Water risks still ‘invisible’ to finance sector, says ING
Commercial banks are struggling to overcome a communications barrier with businesses to gain insight into portfolio risks specifically associated with water, according to Dutch bank ING's vice president for sustainable finance Ambika Jindal.
Investors are getting closer to businesses. The recommendations of the Task Force on Climate-related Financial Disclosures (TCFD) have added a layer of scrutiny on a company’s climate performance to future-proof their portfolios.
So far, much of the investor interest is focused on carbon intensity and while water security is vital part of both the TCFD’s scenario analysis and the Sustainable Development Goals (SDGs), water remains an “invisible” aspect of the climate conversation.
That is the view of ING’s vice president for sustainable finance Ambika Jindal, who told edie that the Dutch bank is in the early stages of creating engaging platforms for businesses to communicate key concerns and opportunities relating to financial assistance into water projects.
“Commercial banks so far have not tapped into water data, and we’re trying to talk to companies about their water footprints,” Jindal said. “It should really be the other way around too. They should come to us with their measurements and understandings then talk to a bank about finance solutions. It’s a conversation that needs to happen right now, but it’s not.

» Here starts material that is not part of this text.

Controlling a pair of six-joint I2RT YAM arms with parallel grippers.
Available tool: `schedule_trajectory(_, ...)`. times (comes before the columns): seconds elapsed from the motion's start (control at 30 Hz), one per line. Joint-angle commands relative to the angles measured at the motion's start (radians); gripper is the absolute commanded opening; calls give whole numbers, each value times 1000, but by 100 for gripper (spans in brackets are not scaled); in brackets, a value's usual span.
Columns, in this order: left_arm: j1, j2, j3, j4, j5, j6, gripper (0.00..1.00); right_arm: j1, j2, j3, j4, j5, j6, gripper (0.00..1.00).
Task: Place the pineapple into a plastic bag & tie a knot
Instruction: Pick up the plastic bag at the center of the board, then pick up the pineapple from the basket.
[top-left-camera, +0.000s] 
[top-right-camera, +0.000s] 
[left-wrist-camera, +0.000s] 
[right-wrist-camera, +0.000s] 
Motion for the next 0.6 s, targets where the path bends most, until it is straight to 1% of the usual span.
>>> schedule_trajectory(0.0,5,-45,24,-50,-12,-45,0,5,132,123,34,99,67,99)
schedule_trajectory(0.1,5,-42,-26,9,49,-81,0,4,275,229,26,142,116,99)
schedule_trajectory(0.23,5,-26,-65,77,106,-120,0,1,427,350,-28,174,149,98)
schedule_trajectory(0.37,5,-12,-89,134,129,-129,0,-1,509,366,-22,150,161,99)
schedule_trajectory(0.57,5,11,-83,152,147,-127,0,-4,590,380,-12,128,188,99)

“No matter what sector you’re in, you have to think about water, but the recognition is completely invisible. Banks and companies face a lot of pressure on the topic of carbon, but less so on water. The impacts of water stress haven’t been fully captured by some commercial banks and corporates. It remains quite invisible in the process.”
In a recent blog post, Jindal explained that many companies have improved water efficiency in their operations, but that most of the water footprint is located in the supply chain, where access to finance is limited.
ING has had a supply chain initiative in place since 2010. The bank told the Guardian that it enables companies to reward suppliers that place an emphasis on environmental, social and governance (ESG) issues, by reducing invoice costs on supply chain finance schemes.
In theory, the initiative would increase access to finance amongst smallholder farmers, but ING is finding that the conversations between the bank and companies aren’t uncovering the crux of water-related issues.
The World Water Council (WWC) reported that financial investment into water infrastructure needs to triple to €255bn annually to combat climate change and meet sanitation targets. ING has financed large infrastructural water projects down to smaller solutions in developing countries.
Jindal claimed that the banking community is working hard to create a “pipeline of bankable projects”, but that a lot of companies or governments were asking for finance towards the end of the project’s timeframe, when it is too late to reduce any potential risks. This, Jindal explains, is limiting the number of projects that ING can successfully back.
“It’s better to know what is needed before they start scaling [the project],” Jindal said. “It builds a pipeline of bankable projects, but they usually approach us at the end, when it’s too late to change anything.
“Corporate finance is a missing part. If we could talk to corporates that are very present in these water-stressed regions, we can see how we can further solutions there.”
ING has put mechanisms in place to back projects. In the Sottish Highlands, the bank is financing a portfolio of 10 run-of-river hydro projects, which will generate renewable energy equivalent to the power consumed by 20,000 households.
Elsewhere, ING acted as the joint mandated lead arranger in a £250m “blue bond” for Anglian Water. The funds will finance projects that combat droughts and promote resilience, energy efficiency and water recycling.
With 63% of cities predicting future risks relating to water supply, many of which will be exacerbated by climate change, Jindal believes that businesses and banks need to view water as an economic opportunity by analysing new business models and systems.
For example, ING estimates that circular economy methods in water-stressed regions could save 412 billion cubic metres of water each year, the equivalent to 11% of annual global water demand.
Currently, just 7% of disclosing businesses have placed an internal price on water. If businesses and banks can adopt new mindsets when examining water footprints, the economic case for backing projects becomes stronger. Jindal created the ING Water Community, a Linkedin group to discuss these new ways of thinking, but argues that discussions need to branch out from the sustainability department into other areas of the business.
“I feel that sustainability professionals are talking about water, but CFOs aren’t,” Jindal adds. “It impacts your business, which means it’s a financial indicator, and we want to play the role of making it visible as part of our financing. It would make more CFOs take notice, which is what we need.”